■ **What you are asked to do**
Find the lines below that contain "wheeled" and tally them. Return only the total.

· · · ·

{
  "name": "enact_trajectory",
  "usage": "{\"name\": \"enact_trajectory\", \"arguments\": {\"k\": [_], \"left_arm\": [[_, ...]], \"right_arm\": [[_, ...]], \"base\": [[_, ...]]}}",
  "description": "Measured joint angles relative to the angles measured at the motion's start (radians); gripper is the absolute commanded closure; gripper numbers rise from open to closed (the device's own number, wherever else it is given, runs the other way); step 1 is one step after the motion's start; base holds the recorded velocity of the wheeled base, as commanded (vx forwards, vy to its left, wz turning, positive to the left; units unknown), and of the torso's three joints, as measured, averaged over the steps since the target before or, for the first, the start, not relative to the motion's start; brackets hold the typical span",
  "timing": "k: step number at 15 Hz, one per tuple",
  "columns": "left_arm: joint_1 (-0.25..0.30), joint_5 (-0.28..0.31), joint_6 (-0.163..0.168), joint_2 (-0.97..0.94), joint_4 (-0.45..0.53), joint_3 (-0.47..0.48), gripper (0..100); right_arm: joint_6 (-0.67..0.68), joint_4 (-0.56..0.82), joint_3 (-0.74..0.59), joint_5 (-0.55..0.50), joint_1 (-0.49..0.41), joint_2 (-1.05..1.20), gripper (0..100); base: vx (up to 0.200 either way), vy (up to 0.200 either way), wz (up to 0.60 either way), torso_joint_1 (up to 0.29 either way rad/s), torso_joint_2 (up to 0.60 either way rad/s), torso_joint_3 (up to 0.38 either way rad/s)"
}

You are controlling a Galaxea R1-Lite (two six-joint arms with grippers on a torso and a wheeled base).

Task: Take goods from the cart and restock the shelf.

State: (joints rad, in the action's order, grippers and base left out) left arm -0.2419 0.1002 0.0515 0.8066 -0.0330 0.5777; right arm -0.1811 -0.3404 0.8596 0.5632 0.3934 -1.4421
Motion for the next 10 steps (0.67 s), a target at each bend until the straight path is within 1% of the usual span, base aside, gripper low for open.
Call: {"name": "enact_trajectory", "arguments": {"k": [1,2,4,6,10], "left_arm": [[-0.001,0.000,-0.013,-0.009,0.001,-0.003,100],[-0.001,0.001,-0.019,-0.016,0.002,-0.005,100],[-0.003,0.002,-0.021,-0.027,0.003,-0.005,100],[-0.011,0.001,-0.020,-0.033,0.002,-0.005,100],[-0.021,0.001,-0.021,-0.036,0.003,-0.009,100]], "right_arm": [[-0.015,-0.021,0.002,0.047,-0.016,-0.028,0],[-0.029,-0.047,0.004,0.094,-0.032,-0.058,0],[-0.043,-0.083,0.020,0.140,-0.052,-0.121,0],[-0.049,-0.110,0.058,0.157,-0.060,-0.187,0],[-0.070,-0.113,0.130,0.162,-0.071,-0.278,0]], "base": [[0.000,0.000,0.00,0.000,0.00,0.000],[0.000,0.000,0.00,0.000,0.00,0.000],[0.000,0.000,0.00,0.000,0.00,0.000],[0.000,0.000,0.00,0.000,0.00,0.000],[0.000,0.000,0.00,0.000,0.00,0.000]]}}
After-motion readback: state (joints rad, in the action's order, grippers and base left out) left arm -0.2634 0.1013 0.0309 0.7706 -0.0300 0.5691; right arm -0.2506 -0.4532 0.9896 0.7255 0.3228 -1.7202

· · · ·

■ **Result of this task**
2